First, I tried filtering the stop DataFrame by Alarm ID.
def alarmActiveTime(start, stop):
print('CALCULATING ACTIVE TIME OF ALARM...')
i = 0
while i < len(start):
thisStop = stop.loc[(stop['Alarm ID'] == start.iloc[i].loc['Alarm ID'])]
j = thisStop['Message Time'].searchsorted([start.iloc[i].loc['Message Time']], side='left')[0]
match_found = False # Flag variable to track if a match is found
while (j < len(thisStop)) & (match_found == False):
if ((thisStop.iloc[j].loc['Message Time'] >= start.iloc[i].loc['Message Time']) & (thisStop.iloc[j].loc['Alarm ID'] == start.iloc[i].loc['Alarm ID'])):
start.at[i, 'Terminated Time'] = thisStop.iloc[j].loc['Message Time']

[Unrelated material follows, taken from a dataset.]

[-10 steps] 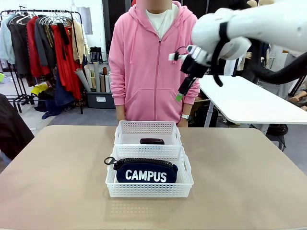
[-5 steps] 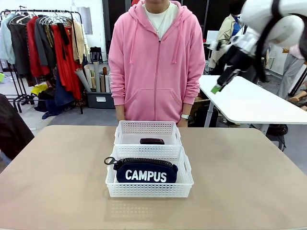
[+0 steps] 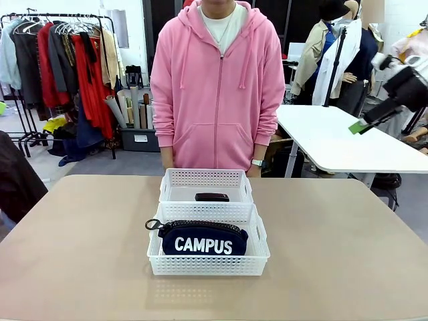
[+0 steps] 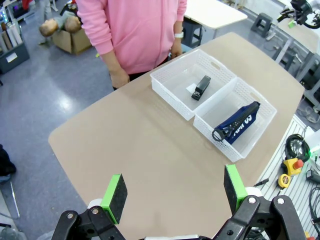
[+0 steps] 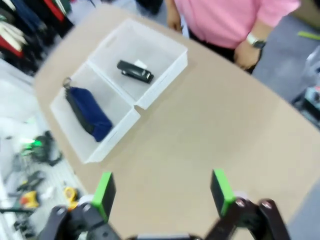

start.at[i, 'Termination Type'] = thisStop.iloc[j].loc['Termination Type']
start.at[i, 'Alarm Active Seconds'] = int((start.iloc[i].loc['Terminated Time'] - start.iloc[i].loc['Message Time']).total_seconds())
match_found = True
j = len(thisStop)
else:
j += 1
if not match_found:
start.at[i, 'Terminated Time'] = 'undefined'
start.at[i, 'Alarm Active Seconds'] = 'undefined'
if ((i % 1000 == 0) | (i == len(start)-1)):
print(f'{i} OF {len(start)} COMPLETE.')
print("%s SECONDS ELAPSED." % round((time.time() - start_time), 0)) # https://stackoverflow.com/questions/1557571/
print('')
i += 1
print("%s HOURS ELAPSED." % round(((time.time() - start_time)/3600), 2))
return start
I also tried filtering the stop DataFrame by Alarm ID and Message Time, and then returning the first element if the result was larger than 0.
def alarmActiveTime(start, stop):
print('CALCULATING ACTIVE TIME OF ALARM...')
i = 0
while i < len(start):
thisStop = stop.loc[(stop['Alarm ID'] == start.iloc[i].loc['Alarm ID'])]
thisStop = thisStop.loc[thisStop['Message Time'] >= start.iloc[i].loc['Message Time']]
if (len(thisStop) > 0):
start.at[i, 'Terminated Time'] = thisStop.iloc[0].loc['Message Time']
start.at[i, 'Termination Type'] = thisStop.iloc[0].loc['Termination Type']
start.at[i, 'Alarm Active Seconds'] = int((start.iloc[i].loc['Terminated Time'] - start.iloc[i].loc['Message Time']).total_seconds())
else:
start.at[i, 'Terminated Time'] = 'undefined'
start.at[i, 'Alarm Active Seconds'] = 'undefined'
if ((i % 1000 == 0) | (i == len(start)-1)):
print(f'{i} OF {len(start)} COMPLETE.')
print("%s SECONDS ELAPSED." % round((time.time() - start_time), 0)) # https://stackoverflow.com/questions/1557571/
print('')
i += 1
return start
These methods were both faster than searching through an unfiltered stop log, but they were roughly as fast as each other when I timed the first 20,000 loops or so. I presume that filtering by Message Time could have a greater impact as I work through the list. Is there anything else I could do to run this kind of loop faster, or is it just going to take that long to do this many comparisons?
Edit: I have 14274 unique alarm ID values in the start dataframe. When I tried to merge the dataframes together, I got an array memory error. I cannot post a screenshot of the alarm logs, but will post another update after I've got something masked that I can post.